## EXERCISE INSTRUCTIONS
For the listing underneath, give the count of lines containing the string "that" and nothing further.

**** RECORD SET

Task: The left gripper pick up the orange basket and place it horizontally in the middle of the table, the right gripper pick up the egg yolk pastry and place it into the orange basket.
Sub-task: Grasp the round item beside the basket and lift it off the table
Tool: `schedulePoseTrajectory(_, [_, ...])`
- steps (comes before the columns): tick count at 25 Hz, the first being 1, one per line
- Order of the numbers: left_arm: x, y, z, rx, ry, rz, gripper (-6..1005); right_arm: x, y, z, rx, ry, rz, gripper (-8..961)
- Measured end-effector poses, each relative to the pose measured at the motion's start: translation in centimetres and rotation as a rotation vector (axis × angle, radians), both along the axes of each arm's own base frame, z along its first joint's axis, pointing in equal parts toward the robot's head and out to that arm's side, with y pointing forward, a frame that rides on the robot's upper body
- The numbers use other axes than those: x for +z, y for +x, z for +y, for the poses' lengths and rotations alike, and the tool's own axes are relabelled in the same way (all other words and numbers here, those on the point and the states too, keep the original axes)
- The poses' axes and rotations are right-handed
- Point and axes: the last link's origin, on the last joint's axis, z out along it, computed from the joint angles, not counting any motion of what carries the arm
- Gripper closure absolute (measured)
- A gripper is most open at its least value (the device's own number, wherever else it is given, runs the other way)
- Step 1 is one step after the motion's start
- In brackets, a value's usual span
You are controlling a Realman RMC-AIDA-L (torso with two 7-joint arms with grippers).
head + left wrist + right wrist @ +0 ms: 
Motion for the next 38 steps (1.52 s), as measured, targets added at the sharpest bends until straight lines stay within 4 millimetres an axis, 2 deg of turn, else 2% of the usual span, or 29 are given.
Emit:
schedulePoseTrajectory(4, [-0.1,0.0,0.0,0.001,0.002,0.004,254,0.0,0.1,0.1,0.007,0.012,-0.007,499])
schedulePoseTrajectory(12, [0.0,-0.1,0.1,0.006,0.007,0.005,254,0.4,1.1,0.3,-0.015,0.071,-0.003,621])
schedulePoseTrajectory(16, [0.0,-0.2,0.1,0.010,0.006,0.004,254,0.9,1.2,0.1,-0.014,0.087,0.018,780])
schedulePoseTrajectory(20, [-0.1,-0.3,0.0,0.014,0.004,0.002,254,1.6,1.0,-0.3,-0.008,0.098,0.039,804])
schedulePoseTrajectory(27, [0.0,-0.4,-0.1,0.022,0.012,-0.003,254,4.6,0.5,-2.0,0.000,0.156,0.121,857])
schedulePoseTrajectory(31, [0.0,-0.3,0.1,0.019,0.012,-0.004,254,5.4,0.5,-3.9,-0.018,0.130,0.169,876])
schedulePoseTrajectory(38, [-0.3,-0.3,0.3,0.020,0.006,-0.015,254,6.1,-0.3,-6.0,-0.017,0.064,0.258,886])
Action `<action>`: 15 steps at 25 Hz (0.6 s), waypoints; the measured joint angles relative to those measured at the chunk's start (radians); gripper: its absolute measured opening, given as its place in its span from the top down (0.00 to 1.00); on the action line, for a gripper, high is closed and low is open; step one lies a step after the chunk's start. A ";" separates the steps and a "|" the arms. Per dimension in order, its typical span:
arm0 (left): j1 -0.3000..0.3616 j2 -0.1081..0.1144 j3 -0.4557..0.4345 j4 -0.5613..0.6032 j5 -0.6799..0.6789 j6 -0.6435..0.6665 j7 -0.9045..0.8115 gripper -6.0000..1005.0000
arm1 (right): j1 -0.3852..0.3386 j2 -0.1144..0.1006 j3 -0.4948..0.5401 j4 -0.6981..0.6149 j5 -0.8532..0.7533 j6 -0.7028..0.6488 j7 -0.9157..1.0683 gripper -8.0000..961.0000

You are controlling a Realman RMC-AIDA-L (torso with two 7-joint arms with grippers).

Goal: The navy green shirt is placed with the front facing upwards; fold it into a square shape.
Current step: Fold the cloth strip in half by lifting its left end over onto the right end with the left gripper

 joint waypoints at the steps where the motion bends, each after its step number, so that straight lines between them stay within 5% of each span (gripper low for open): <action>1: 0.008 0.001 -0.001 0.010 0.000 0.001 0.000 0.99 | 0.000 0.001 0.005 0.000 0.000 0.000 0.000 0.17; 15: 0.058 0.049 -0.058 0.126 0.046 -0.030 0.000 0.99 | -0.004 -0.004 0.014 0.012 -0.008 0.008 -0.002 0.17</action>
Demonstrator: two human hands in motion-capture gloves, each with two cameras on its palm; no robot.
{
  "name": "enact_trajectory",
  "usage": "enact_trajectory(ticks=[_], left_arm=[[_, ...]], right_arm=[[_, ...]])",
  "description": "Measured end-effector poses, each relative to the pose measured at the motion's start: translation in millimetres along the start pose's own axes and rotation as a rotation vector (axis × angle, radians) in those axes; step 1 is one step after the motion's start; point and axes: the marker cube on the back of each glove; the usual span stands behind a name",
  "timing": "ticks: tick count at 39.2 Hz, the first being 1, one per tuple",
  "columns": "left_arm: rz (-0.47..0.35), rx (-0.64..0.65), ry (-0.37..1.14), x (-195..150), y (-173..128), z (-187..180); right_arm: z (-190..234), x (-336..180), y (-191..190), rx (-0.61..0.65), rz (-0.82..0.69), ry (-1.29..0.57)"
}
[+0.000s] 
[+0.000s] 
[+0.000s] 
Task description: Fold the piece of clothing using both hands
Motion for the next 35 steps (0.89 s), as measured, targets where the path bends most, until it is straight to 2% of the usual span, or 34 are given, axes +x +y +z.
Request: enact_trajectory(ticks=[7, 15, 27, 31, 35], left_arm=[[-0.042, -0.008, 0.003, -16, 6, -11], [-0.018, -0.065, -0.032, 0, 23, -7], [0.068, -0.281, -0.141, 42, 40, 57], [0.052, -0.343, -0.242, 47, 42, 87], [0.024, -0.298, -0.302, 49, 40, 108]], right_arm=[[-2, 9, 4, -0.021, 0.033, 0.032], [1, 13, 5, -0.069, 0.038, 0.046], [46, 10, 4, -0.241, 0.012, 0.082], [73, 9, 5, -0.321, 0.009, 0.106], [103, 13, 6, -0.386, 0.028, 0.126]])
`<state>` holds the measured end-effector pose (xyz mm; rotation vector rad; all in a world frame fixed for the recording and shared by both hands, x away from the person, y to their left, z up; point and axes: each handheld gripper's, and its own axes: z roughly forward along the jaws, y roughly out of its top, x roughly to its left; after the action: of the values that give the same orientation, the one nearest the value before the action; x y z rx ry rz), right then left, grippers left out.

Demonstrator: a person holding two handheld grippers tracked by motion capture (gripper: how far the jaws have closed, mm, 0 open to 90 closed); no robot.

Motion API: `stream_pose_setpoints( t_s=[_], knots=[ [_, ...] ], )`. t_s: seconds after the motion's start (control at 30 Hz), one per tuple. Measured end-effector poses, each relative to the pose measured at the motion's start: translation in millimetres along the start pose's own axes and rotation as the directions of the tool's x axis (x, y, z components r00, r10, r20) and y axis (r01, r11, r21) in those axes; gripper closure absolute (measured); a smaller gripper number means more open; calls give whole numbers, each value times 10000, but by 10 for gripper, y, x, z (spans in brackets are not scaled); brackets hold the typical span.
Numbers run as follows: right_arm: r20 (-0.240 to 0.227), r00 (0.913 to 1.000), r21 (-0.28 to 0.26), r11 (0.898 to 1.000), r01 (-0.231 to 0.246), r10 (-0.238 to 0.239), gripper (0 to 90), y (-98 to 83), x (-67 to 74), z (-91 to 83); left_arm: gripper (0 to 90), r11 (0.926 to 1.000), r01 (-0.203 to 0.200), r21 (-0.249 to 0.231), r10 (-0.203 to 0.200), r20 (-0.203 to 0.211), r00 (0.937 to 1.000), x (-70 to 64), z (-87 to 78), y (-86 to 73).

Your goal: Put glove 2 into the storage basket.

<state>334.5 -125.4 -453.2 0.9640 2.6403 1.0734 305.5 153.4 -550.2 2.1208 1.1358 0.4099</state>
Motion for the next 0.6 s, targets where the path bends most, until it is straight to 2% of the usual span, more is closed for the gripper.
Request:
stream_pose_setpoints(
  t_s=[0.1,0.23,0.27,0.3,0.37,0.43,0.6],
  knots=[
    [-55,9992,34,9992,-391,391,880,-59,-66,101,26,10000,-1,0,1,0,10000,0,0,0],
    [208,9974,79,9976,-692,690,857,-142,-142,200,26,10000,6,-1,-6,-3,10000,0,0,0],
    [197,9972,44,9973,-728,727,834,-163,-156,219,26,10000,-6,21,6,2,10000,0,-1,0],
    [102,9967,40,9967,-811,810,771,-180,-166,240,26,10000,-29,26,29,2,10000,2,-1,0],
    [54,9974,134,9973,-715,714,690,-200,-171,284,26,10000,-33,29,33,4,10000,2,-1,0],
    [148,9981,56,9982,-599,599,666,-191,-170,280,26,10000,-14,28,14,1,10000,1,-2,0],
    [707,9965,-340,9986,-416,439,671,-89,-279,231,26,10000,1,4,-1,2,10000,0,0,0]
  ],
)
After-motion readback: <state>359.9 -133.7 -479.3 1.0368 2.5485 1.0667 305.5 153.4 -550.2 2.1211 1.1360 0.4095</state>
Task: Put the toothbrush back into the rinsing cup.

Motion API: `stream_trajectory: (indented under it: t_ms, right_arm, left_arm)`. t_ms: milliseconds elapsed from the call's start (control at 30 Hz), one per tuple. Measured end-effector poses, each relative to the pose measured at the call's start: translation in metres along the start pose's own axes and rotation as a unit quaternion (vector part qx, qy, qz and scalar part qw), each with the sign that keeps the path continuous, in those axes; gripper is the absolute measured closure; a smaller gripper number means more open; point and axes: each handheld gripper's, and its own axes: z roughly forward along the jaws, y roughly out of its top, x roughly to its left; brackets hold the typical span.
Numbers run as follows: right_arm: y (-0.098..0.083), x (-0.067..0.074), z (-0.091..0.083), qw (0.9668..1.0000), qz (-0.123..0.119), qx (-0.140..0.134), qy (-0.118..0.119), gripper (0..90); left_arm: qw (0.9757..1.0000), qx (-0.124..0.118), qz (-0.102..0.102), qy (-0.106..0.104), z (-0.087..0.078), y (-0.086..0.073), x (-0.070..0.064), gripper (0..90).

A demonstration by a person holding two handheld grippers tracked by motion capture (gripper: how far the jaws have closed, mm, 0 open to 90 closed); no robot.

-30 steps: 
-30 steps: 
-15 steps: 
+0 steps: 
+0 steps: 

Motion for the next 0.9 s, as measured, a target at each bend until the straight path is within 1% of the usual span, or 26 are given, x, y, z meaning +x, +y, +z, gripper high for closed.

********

## THE COMPLETED TASK
4